## [Work task]
What you return should be the complete listing, unchanged, with no pictures in it.

------ Data ------

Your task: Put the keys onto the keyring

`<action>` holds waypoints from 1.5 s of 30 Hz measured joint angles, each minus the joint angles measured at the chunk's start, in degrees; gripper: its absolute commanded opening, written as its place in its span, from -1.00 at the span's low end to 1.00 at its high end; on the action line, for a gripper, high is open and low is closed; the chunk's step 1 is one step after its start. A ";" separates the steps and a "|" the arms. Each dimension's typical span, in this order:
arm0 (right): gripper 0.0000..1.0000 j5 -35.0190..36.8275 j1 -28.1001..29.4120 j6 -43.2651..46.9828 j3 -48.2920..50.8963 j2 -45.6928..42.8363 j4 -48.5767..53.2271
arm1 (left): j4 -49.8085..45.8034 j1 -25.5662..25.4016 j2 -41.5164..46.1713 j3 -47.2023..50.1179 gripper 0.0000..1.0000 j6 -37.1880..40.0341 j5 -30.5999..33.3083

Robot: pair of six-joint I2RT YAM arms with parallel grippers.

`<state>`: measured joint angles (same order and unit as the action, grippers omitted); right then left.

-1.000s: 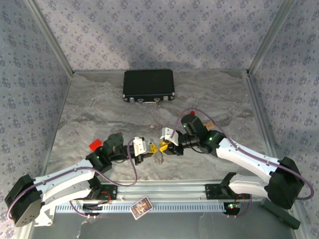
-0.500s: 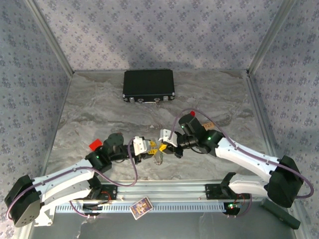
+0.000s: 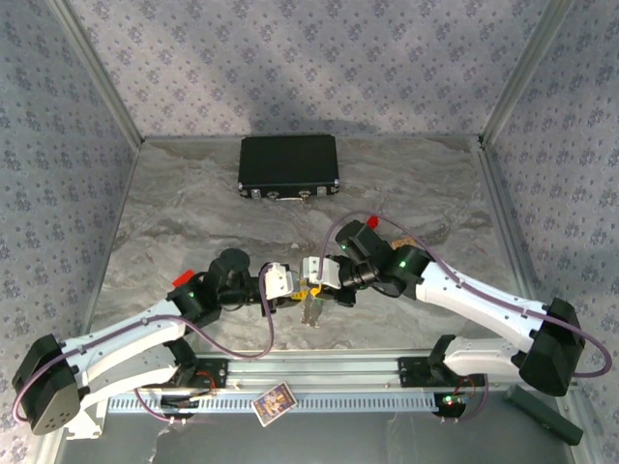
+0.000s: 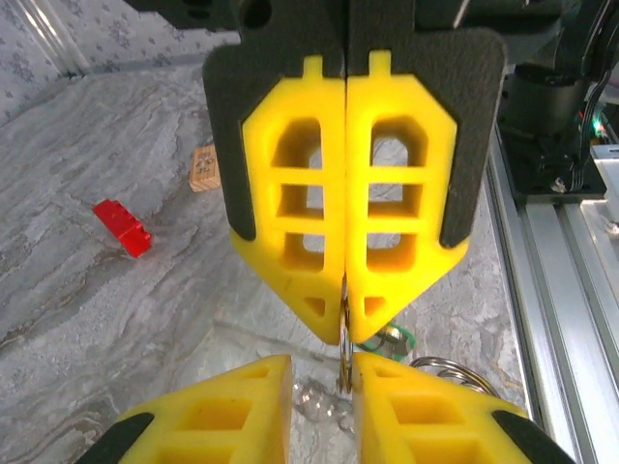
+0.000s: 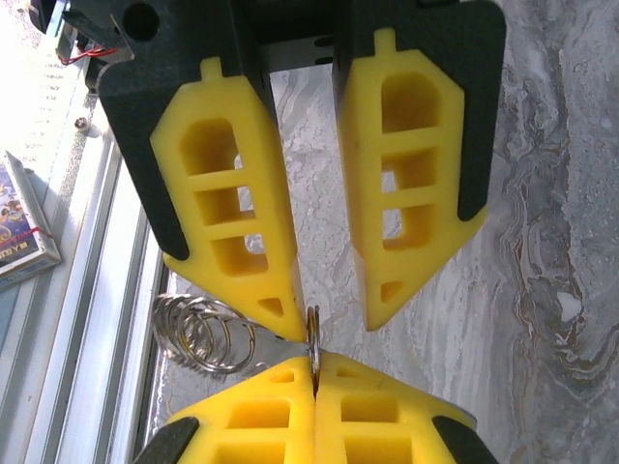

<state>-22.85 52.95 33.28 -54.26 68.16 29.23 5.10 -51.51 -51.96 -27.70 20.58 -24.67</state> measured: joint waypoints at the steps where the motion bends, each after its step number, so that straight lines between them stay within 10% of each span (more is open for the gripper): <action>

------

## [Expected output]
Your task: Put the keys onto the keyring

`<action>` holds waypoints from 1.5 s of 30 Hz measured joint angles, each minus the joint angles measured at the chunk's start, in degrees; gripper: its absolute commanded opening, written as its place in its span, from -1.00 at the span's low end to 1.00 at its high end; on the action line, for a gripper, high is open and low is closed; the chunk's step 1 is one step after its start. A ";" separates the steps and a "|" the arms. Each dimension's typical span, in this order:
arm0 (right): gripper 0.0000..1.0000 j5 -35.0190..36.8275 j1 -28.1001..29.4120 j6 -43.2651..46.9828 j3 -48.2920..50.8963 j2 -45.6928..42.8363 j4 -48.5767..53.2271
arm1 (left): j4 -49.8085..45.8034 j1 -25.5662..25.4016 j2 -41.5164..46.1713 j3 -47.2023..50.1179 gripper 0.0000..1.0000 j6 -37.1880..40.0341 j5 -30.5999..33.3083

Robot: pair of six-joint I2RT YAM arms with parallel grippers.

`<state>`: measured joint angles (same order and unit as the action, grippers omitted); right then left.

-1.000s: 
-0.500s: 
+0.000s: 
+0.000s: 
+0.000s: 

<state>-22.85 52.95 33.28 -54.26 68.16 29.23 5.10 -51.51 -51.96 -27.70 20.58 -24.67</state> measured: joint waypoints at the steps where the motion bends, each after its step number, so that straight lines between them stay within 10% of each span (more is open for the gripper): <action>

Nothing remains to be added to the exercise.